((

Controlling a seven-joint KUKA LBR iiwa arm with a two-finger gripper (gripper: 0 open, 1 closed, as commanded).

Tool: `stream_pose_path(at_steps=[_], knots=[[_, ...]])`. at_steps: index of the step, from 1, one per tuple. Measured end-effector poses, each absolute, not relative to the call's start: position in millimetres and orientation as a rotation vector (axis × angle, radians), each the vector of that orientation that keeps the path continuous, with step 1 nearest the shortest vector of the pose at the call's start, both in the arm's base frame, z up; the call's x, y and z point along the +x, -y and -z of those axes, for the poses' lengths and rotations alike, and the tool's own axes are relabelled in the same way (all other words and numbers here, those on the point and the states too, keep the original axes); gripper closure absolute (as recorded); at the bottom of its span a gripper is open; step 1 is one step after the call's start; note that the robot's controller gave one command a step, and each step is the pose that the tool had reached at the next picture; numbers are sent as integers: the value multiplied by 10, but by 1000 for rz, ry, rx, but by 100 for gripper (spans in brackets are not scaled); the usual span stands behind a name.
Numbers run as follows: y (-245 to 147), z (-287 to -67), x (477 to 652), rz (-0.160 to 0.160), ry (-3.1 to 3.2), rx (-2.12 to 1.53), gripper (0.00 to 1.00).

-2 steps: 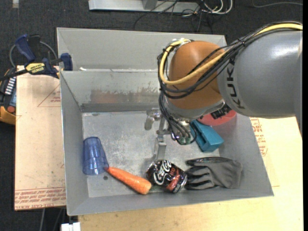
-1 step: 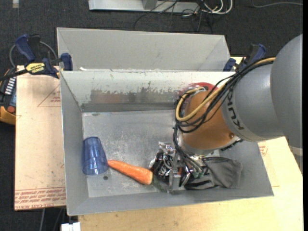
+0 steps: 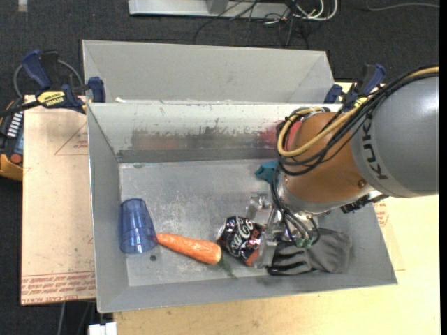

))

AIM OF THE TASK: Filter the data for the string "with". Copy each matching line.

EXERCISE SOLUTION:
Controlling a seven-joint KUKA LBR iiwa arm with a two-finger gripper (gripper: 0 open, 1 closed, as commanded).
Tool: `stream_pose_path(at_steps=[_], knots=[[_, ...]])`. at_steps: index of the step, from 1, one per tuple. Measured end-effector poses, each absolute, not relative to the call's start: position in millimetres and orientation as a rotation vector (axis × angle, radians), each the vector of that orientation that keeps the path continuous, with step 1 nearest the shortest vector of the pose at the call's start, both in the arm's base frame, z up; the call's x, y and z point along the +x, -y and -z of those axes, for the poses' lengths and rotations alike, and the tool's own axes are relabelled in the same way (all other words and numbers here, those on the point and the states too, keep the original axes); gripper closure absolute (as recorded); at the bottom of its span a gripper is open; step 1 is one step after the call's start; note that the robot's controller gave one command a step, and each step is the pose that the tool had reached at the next picture; numbers are sent as integers: the value multiplied by 10, but by 1000 for rz, ry, rx, but by 100 for gripper (spans in brackets are not scaled); the usual span stands behind a name.

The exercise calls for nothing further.